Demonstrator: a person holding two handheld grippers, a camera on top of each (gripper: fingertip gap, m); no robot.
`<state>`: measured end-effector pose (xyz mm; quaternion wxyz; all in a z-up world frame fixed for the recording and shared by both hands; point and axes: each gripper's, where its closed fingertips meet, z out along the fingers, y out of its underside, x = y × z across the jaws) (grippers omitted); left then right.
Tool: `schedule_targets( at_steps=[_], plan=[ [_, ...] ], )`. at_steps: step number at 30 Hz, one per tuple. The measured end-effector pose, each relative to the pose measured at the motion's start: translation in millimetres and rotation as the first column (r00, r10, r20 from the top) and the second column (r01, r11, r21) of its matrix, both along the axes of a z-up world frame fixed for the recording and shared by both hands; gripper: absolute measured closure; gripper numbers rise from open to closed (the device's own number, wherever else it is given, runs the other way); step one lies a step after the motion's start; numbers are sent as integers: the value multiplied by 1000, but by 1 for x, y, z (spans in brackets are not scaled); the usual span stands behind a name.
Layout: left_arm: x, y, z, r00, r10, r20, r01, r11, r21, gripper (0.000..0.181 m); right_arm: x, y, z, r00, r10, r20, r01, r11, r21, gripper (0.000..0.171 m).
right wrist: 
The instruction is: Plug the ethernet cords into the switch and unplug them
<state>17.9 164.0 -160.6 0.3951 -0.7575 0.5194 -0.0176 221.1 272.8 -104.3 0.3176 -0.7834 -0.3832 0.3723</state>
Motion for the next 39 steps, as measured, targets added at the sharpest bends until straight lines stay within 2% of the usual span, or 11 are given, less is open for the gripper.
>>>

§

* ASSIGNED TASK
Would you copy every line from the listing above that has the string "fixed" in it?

* SOLUTION FOR THIS PROBLEM
`<state>`: measured end-effector pose (xyz mm; quaternion wxyz; all in a z-up world frame fixed for the recording and shared by both hands; point and axes: each gripper's, where its closed fingertips meet, z out along the fingers, y out of its underside, x = y × z across the jaws) (grippers omitted); left then right.
Tool: `schedule_targets( at_steps=[_], plan=[ [_, ...] ], )`. at_steps: step number at 30 Hz, one per tuple. The measured end-effector pose, each relative to the pose measured at the motion's start: translation in millimetres and rotation as the first column (r00, r10, r20 from the top) and the second column (r01, r11, r21) of its matrix, both along the axes of a z-up world frame fixed for the recording and shared by both hands; gripper: absolute measured closure; gripper numbers rise from open to closed (the device's own number, wherever else it is given, runs the other way); step one lies a step after the motion's start; numbers are sent as integers: the value multiplied by 1000, but by 1 for x, y, z (spans in brackets are not scaled); the usual span stands behind a name.

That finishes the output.